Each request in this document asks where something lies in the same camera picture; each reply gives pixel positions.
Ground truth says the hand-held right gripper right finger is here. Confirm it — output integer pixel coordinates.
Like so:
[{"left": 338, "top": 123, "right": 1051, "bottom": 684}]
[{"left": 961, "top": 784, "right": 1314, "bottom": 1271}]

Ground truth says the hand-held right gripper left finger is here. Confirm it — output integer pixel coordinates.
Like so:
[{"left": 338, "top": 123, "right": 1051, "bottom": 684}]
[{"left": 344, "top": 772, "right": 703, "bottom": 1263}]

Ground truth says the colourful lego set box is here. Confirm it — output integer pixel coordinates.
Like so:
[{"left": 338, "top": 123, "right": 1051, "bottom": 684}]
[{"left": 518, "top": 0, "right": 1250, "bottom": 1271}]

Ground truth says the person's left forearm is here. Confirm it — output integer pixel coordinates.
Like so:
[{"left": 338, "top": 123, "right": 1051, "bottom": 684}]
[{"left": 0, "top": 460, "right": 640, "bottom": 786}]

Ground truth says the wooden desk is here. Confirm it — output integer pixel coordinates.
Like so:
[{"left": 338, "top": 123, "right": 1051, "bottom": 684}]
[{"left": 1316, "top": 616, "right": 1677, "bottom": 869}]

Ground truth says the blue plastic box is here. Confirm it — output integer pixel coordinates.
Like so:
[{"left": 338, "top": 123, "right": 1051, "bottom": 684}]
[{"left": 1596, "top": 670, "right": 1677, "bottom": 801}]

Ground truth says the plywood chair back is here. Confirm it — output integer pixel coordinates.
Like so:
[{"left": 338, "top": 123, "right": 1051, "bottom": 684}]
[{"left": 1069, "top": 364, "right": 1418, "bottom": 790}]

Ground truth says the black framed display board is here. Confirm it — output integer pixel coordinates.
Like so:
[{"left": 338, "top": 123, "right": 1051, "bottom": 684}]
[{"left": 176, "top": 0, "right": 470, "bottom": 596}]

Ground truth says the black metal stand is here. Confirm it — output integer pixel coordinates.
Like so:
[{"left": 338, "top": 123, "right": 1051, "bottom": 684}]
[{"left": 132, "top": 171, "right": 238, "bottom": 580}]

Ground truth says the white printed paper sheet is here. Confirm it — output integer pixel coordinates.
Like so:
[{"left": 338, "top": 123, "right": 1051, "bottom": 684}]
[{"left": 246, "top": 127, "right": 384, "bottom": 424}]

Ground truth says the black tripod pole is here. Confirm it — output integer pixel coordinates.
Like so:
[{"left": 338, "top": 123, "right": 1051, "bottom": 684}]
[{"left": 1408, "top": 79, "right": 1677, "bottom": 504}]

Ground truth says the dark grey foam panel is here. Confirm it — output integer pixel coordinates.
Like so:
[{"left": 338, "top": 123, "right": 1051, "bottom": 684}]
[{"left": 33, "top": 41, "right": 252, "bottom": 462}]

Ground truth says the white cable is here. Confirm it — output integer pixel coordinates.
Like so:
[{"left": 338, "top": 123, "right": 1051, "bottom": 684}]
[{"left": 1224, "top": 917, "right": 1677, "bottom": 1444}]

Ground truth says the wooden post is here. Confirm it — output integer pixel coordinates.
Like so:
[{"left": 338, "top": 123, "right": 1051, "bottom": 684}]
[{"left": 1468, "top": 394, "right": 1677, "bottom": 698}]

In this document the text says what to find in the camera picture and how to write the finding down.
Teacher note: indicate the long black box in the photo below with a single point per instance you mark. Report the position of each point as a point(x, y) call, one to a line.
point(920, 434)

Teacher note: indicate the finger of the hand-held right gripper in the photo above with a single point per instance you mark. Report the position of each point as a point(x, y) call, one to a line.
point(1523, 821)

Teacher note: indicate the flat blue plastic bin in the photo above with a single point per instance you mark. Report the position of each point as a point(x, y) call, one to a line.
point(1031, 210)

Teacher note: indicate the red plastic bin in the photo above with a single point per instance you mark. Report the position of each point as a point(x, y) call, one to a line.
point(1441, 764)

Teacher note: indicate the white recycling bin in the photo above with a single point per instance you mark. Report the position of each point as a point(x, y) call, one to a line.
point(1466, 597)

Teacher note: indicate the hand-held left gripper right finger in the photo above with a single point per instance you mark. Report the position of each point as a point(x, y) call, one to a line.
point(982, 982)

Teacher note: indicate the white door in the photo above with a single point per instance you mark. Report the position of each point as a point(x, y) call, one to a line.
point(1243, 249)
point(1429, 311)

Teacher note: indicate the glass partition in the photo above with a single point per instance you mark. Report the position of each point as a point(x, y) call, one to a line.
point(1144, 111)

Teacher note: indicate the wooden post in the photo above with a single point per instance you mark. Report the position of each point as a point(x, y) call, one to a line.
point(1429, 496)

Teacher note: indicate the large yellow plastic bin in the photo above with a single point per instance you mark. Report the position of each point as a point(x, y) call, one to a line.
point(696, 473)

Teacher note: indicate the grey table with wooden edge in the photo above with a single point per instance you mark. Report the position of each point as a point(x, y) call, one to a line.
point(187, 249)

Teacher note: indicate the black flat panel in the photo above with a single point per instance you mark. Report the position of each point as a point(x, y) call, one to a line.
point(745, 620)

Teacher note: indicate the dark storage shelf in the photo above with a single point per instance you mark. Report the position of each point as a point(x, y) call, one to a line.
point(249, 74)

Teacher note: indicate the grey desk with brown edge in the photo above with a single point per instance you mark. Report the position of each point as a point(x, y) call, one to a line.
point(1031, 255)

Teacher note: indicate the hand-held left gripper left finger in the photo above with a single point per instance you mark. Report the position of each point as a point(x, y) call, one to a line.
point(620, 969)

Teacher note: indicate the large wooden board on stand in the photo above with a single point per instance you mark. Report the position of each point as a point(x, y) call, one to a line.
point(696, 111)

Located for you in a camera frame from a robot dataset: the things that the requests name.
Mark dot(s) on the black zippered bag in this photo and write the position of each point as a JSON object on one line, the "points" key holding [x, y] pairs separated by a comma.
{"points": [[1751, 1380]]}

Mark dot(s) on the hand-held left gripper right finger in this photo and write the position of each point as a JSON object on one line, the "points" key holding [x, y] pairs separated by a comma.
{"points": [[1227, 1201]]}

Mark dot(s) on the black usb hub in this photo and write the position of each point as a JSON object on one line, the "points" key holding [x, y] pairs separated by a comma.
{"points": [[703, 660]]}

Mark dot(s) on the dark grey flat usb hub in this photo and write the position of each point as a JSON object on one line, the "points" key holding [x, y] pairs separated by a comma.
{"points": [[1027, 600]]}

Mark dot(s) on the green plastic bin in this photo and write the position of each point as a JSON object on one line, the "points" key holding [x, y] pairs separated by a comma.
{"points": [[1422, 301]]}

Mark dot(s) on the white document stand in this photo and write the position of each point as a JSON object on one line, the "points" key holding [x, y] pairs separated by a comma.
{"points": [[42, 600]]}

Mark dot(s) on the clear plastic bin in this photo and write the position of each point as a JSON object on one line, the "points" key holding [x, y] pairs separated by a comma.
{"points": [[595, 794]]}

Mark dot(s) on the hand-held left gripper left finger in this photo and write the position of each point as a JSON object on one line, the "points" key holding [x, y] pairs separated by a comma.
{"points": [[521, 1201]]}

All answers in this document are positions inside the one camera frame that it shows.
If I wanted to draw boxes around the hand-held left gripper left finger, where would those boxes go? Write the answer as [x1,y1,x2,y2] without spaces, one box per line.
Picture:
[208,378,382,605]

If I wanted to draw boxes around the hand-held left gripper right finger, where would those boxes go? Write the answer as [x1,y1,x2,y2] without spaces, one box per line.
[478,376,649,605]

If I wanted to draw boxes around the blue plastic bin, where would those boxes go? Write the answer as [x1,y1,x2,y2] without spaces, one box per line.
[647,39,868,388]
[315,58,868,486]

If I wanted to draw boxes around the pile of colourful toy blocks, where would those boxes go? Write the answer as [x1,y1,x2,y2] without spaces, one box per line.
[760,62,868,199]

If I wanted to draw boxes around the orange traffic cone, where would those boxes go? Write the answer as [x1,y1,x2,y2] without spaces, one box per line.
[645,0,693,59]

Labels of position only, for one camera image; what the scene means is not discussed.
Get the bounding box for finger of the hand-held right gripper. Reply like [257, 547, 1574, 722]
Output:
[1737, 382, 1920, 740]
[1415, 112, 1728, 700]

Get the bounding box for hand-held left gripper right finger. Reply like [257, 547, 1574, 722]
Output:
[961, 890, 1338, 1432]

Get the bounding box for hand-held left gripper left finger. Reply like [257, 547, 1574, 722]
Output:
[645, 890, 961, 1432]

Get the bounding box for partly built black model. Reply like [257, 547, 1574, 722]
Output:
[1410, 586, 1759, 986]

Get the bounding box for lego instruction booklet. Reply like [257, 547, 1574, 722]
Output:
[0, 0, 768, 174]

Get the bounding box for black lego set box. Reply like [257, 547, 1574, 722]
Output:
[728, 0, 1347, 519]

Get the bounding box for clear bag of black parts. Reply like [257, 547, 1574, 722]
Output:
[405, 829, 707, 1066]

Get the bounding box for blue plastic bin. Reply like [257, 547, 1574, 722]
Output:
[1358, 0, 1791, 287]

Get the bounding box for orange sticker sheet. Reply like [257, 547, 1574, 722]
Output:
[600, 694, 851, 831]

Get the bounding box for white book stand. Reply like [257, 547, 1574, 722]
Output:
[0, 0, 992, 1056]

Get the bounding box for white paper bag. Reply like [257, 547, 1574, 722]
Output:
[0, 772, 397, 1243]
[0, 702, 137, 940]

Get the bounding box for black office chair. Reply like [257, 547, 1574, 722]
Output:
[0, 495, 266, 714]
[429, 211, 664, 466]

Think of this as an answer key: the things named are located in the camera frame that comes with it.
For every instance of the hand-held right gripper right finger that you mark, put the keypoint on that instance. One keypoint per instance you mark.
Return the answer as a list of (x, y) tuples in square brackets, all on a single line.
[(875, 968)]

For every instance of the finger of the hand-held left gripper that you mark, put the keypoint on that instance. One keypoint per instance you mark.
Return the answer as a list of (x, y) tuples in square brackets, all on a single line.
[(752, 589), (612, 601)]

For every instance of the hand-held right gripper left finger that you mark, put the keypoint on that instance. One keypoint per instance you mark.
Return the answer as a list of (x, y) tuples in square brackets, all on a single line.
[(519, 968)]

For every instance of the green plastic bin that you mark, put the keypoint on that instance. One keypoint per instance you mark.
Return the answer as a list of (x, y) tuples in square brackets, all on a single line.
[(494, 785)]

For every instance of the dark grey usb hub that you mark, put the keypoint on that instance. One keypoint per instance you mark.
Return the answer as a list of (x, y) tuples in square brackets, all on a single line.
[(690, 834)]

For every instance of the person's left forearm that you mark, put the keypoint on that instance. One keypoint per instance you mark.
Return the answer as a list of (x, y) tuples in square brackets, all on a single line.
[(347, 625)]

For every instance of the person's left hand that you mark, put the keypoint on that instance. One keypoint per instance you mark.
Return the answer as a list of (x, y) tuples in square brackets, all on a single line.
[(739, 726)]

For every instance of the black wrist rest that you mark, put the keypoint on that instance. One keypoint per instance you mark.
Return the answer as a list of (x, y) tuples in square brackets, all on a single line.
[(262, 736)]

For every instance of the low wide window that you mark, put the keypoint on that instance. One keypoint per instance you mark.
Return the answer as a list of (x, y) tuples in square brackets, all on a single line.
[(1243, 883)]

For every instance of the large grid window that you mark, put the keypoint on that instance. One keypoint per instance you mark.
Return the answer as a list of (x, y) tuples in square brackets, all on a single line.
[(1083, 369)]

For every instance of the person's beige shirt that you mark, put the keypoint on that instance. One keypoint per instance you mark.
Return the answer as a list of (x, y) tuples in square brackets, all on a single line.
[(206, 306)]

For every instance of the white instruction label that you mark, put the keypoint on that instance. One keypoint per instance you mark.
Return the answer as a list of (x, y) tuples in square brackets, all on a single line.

Problem - Report every line containing the word "sheet" from the listing above.

Exercise response -
Ground truth says the white printed paper sheet is here. Confirm it — output integer pixel coordinates.
Get the bounding box for orange sticker sheet. Reply like [257, 547, 1574, 722]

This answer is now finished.